I had my diabetes completely under control until early November. With a weekly average around 118-120mg/dL (which converts to 6,5-6,6%), my blood sugar levels resembled that of a healthy human. However, my skin is still thinner than usual and the nail of my left thumb easily rips (from the tip of the nail downward into the flesh which hurts like hell). I blame these symptoms on my diabetes since I’ve never had them before the diagnosis.

Then, Stress (yes, capitalized) hit me hard. My eldest, her best friend, and my youngest decided to move, and I had to fight myself through a mountain of paperwork, battle off an unreasonable landlord, help carry furniture and clothes six floors down and four flours up.

During that time I still managed to eat only twice a day, and I’m proud to say that despite the Stress, I did not gain weight again (something I’m prone to do when stressed). I also managed to eat reasonably well during Christmas. Only the Chinese food we had on the 25th was a disaster for my diabetes, but I’d already anticipated that. Still, my blood sugar levels worsened from early November on until past x-mas. Then, I got a cold (seems obligatory for me between the years) and my sugar levels exploded. Some days they didn’t even go below 160mg/dL no matter how much exercise I got or how little I ate.

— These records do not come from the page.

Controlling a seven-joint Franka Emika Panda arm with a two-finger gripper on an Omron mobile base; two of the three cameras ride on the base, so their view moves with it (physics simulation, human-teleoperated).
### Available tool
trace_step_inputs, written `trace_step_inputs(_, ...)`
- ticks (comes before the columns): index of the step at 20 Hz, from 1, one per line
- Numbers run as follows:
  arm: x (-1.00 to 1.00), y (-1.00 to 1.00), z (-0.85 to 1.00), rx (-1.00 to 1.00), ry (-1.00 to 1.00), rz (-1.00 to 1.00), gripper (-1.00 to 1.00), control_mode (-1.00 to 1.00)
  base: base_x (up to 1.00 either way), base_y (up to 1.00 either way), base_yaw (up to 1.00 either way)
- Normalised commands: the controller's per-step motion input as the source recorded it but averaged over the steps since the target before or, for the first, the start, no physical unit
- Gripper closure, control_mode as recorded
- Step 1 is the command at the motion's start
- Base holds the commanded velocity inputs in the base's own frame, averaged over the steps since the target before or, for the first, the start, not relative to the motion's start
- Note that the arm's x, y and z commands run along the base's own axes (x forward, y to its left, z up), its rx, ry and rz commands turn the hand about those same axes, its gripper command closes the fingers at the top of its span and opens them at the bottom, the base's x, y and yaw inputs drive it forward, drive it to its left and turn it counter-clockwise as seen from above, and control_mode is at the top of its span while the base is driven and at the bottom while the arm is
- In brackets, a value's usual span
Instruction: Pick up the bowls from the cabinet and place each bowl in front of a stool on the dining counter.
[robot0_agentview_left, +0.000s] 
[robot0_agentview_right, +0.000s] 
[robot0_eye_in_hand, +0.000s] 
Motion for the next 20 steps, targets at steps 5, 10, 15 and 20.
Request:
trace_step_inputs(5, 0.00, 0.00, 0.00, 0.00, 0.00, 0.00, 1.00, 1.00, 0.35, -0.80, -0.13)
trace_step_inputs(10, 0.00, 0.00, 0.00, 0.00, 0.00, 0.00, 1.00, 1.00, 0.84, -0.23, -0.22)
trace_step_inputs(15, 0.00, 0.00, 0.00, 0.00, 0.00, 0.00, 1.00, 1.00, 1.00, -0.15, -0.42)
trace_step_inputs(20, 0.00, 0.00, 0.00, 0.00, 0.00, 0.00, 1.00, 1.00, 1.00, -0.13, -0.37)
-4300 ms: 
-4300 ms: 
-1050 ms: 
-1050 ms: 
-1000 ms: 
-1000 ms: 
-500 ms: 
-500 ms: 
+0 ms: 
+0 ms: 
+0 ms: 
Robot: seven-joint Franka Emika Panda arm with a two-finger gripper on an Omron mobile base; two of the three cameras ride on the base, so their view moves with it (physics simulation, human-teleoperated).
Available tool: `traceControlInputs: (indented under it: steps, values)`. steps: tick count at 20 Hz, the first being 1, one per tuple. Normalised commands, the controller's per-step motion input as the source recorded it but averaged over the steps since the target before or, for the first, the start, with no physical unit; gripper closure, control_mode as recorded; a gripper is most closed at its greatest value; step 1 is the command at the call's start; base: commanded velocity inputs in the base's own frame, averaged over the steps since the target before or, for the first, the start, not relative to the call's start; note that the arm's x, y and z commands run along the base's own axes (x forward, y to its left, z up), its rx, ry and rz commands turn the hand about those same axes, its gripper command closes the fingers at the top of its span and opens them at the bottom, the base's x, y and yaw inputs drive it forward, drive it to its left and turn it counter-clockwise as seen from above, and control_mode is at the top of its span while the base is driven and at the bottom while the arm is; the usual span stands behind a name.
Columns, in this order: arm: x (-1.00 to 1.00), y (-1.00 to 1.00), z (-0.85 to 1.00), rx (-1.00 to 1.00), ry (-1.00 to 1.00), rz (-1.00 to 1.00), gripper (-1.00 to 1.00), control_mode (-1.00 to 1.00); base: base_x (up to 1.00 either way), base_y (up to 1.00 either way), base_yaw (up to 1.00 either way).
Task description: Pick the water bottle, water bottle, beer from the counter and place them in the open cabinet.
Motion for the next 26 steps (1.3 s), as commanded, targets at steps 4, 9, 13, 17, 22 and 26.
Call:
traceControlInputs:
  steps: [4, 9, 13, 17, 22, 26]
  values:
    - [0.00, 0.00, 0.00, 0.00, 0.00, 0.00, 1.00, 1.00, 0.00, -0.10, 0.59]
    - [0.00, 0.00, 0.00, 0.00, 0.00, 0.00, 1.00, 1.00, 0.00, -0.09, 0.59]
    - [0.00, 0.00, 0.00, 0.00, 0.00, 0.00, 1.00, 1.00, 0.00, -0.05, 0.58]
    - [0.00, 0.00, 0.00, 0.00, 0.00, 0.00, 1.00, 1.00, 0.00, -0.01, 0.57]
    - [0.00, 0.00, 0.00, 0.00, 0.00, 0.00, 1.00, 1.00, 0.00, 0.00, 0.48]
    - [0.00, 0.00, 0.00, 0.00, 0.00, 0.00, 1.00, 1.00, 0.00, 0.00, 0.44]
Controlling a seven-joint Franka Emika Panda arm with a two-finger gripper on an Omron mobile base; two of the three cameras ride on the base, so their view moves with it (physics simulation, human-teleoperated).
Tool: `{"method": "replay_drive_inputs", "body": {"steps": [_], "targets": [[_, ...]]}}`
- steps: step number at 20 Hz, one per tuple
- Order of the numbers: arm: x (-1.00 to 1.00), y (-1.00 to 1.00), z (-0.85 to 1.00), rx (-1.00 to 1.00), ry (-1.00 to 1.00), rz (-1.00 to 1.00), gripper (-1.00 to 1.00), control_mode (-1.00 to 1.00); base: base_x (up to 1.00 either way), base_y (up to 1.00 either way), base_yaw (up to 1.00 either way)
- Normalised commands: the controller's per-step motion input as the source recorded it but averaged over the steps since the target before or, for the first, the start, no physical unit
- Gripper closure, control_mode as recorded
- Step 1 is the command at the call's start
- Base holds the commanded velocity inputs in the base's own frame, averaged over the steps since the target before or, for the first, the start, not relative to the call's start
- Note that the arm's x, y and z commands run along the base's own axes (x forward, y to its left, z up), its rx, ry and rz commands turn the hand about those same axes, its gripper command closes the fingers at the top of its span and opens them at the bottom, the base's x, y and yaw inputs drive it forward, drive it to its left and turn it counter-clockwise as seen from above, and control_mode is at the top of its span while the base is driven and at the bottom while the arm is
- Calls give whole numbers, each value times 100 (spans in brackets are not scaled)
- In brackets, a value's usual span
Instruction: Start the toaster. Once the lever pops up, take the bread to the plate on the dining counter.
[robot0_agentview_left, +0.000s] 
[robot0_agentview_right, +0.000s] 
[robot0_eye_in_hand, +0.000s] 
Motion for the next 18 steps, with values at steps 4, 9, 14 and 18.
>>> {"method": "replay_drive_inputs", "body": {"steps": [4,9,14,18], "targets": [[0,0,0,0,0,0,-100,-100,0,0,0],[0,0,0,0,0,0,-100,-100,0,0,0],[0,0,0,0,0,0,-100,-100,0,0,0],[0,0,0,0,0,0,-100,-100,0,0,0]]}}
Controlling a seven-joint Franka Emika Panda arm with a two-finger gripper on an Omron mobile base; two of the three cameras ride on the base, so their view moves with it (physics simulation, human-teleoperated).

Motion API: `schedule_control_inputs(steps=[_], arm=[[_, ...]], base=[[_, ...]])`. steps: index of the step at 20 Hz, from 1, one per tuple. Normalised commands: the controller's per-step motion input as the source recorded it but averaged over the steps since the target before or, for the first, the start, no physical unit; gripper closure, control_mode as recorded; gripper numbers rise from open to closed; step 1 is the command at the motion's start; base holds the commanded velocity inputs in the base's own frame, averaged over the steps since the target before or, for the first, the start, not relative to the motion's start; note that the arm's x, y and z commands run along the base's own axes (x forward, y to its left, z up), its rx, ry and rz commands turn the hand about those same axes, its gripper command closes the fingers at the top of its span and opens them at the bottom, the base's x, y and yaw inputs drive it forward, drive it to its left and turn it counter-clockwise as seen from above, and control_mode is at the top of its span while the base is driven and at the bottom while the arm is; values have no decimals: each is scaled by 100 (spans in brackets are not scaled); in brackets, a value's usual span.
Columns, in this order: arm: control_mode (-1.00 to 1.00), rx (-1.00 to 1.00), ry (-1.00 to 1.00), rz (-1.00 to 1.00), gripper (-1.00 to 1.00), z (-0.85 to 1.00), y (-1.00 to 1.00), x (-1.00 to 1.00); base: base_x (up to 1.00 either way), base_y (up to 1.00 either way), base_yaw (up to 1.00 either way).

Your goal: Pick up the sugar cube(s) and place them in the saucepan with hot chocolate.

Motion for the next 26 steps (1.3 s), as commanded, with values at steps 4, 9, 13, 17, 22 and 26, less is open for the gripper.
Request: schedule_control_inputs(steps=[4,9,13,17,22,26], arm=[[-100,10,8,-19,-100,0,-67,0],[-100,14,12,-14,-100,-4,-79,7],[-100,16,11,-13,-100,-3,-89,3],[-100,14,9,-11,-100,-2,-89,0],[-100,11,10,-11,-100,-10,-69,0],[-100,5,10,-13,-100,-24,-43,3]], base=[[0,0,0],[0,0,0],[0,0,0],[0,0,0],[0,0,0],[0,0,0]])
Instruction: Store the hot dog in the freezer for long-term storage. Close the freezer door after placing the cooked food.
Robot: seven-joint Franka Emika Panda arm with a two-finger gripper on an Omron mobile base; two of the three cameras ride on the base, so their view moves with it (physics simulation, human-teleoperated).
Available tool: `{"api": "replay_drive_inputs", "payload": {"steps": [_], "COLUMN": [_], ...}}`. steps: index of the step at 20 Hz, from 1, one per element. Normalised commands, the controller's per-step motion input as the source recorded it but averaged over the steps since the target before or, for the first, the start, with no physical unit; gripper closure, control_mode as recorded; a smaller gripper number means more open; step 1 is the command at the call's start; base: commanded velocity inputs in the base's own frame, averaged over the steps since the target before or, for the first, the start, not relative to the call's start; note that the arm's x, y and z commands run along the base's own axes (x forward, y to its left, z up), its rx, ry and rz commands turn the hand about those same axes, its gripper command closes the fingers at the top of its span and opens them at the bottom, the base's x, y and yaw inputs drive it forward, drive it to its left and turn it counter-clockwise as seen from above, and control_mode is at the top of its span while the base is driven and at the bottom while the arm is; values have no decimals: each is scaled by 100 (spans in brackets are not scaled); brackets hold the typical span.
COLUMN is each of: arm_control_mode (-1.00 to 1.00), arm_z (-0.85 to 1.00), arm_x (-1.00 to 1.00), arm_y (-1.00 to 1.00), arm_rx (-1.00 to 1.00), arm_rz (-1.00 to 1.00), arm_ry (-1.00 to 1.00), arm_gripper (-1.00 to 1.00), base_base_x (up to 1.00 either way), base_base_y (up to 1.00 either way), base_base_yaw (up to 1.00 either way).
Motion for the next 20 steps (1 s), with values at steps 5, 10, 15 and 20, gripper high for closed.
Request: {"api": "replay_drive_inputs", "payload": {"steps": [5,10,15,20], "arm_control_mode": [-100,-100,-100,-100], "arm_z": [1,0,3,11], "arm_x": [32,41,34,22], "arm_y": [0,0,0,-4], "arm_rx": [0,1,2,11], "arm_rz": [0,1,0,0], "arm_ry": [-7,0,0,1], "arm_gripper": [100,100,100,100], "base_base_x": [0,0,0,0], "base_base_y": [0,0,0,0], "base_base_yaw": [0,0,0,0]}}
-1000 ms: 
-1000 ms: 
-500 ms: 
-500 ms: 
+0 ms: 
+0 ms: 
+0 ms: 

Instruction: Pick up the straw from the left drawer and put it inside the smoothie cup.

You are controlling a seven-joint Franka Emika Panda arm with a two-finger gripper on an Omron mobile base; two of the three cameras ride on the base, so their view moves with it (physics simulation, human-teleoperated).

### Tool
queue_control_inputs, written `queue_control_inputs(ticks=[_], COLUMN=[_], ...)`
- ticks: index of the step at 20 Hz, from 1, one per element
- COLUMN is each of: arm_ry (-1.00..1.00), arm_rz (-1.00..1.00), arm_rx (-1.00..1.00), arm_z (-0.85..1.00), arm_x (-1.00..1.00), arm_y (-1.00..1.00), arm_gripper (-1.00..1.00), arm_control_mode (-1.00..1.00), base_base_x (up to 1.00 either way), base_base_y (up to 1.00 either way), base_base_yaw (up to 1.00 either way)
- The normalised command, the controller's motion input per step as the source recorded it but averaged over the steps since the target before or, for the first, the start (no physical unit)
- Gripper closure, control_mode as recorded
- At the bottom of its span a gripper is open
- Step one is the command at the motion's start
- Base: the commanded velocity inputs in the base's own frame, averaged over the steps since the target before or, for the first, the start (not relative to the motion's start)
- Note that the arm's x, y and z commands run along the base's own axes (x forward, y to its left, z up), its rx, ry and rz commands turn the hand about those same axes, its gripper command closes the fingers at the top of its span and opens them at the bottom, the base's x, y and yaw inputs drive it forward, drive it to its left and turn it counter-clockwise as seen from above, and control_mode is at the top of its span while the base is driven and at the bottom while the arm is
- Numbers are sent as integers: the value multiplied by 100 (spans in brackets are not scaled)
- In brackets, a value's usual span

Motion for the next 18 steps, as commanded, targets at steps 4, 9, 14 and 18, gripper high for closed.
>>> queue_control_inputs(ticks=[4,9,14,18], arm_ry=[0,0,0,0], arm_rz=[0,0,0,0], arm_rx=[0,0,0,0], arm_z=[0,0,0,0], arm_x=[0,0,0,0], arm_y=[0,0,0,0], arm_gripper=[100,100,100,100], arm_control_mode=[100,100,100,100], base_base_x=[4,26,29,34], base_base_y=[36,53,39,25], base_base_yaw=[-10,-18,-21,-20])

Some research revealed that my own liver was at fault. Due to the fact that my body was battling the cold, it had decided we’d need more energy to get that done. So it freed sugar from its fatty deposits. Unfortunately my cells weren’t responsive enough (yet) to funnel the high amount of sugar out of the blood stream fast enough.

Now that the cold and the Stress are mostly over, blood sugar levels are getting more normal again. I’ll keep monitoring them and will keep you posted on my progress. I’ll also return to a one-carbohydrate-free-meal-a-day strategy as soon as it gets a little warmer. After all, I want to lose some more weight this year.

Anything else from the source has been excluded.